======== INFORMATION PROVIDED

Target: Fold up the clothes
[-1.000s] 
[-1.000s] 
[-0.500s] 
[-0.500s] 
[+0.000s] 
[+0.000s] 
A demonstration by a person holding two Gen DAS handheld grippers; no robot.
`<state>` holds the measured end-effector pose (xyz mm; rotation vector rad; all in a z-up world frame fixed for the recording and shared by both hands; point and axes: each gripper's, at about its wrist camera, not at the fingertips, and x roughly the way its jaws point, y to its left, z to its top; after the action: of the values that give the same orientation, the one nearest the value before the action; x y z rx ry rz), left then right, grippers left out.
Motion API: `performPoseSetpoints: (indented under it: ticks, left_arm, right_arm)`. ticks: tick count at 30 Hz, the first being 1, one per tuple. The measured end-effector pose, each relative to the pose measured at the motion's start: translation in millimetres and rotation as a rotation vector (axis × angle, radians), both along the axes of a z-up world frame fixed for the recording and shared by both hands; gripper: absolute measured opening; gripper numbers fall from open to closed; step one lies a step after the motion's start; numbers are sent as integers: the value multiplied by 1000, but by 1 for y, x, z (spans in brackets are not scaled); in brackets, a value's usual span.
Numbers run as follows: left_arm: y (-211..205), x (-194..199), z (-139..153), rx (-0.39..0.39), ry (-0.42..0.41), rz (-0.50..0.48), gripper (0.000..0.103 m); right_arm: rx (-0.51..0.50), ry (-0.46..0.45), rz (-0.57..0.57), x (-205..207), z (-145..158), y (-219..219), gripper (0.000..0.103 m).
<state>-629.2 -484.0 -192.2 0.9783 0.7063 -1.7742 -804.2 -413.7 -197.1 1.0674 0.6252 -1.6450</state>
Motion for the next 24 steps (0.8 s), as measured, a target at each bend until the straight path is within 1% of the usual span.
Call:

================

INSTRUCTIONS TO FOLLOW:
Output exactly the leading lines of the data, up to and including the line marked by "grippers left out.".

FINAL ANSWER:
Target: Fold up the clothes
[-1.000s] 
[-1.000s] 
[-0.500s] 
[-0.500s] 
[+0.000s] 
[+0.000s] 
A demonstration by a person holding two Gen DAS handheld grippers; no robot.
`<state>` holds the measured end-effector pose (xyz mm; rotation vector rad; all in a z-up world frame fixed for the recording and shared by both hands; point and axes: each gripper's, at about its wrist camera, not at the fingertips, and x roughly the way its jaws point, y to its left, z to its top; after the action: of the values that give the same orientation, the one nearest the value before the action; x y z rx ry rz), left then right, grippers left out.

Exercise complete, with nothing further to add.